About this exercise = Work out how many lines of the listing below mention the word "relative", and give only that figure.
■ ■ ■
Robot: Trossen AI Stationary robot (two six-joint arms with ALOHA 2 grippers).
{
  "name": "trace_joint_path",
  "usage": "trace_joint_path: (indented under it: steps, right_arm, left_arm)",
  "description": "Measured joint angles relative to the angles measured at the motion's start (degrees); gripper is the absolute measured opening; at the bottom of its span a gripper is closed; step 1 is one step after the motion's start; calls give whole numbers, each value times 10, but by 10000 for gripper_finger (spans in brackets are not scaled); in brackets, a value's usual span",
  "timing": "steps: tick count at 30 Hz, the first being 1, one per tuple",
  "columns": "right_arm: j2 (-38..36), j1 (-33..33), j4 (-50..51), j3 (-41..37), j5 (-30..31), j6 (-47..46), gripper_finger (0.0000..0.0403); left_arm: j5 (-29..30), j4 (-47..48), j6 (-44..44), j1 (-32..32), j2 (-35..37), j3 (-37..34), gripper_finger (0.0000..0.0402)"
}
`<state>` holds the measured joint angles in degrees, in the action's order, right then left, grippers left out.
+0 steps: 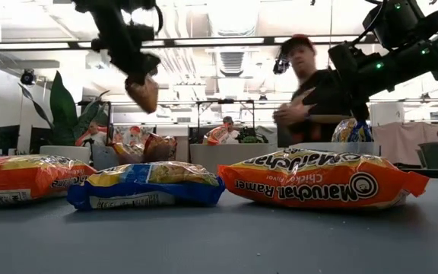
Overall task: Sort Maruchan noodles
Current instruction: Put the red noodle pack into the transparent black bin Put the blue noodle pack into the transparent white bin
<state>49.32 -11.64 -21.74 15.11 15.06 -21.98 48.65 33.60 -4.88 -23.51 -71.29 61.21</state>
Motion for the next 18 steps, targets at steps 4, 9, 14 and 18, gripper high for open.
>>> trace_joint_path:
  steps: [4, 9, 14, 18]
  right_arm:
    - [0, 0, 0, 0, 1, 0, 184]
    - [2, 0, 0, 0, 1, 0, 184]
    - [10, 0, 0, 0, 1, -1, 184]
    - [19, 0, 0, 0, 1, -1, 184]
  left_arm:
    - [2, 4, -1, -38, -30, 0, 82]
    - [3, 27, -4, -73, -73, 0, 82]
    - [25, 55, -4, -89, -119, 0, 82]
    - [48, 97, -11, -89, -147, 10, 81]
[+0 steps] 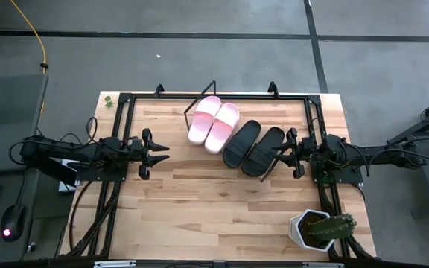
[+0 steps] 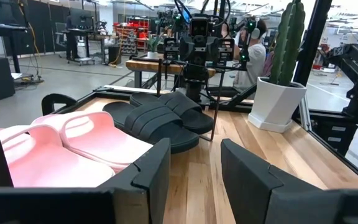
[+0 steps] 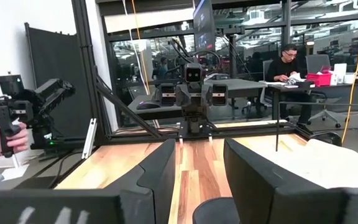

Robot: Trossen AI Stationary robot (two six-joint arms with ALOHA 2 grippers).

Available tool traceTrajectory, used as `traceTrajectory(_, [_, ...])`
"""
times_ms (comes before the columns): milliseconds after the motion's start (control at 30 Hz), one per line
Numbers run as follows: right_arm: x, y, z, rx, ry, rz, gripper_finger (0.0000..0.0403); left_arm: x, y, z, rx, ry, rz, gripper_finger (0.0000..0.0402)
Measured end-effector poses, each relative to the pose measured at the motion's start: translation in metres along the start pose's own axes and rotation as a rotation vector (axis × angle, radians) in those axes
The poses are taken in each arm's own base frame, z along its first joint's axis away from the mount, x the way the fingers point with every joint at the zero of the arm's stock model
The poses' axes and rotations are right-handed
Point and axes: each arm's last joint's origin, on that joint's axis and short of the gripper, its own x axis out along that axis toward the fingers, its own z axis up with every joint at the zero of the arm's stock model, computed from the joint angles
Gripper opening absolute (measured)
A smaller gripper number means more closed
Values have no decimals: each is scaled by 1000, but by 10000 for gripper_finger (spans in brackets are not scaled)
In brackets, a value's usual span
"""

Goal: Pick and place slides into the shelf
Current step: Return to Home Position

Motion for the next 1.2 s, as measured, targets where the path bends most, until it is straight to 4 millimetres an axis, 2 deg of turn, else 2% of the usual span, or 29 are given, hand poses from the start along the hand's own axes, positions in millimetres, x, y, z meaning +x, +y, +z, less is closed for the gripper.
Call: traceTrajectory(1200, [0, 0, 1, -13, -5, 3, 128, 0, 0, 0, 0, 3, 0, 128])
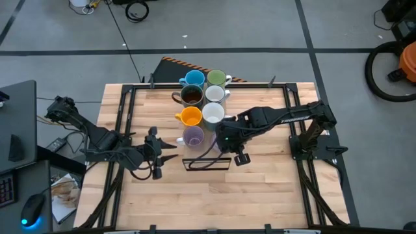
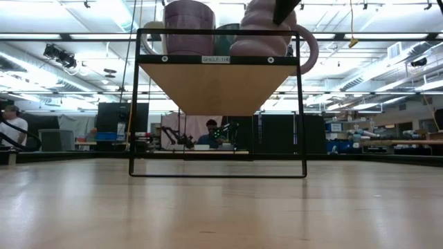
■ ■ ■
Response to the task = 2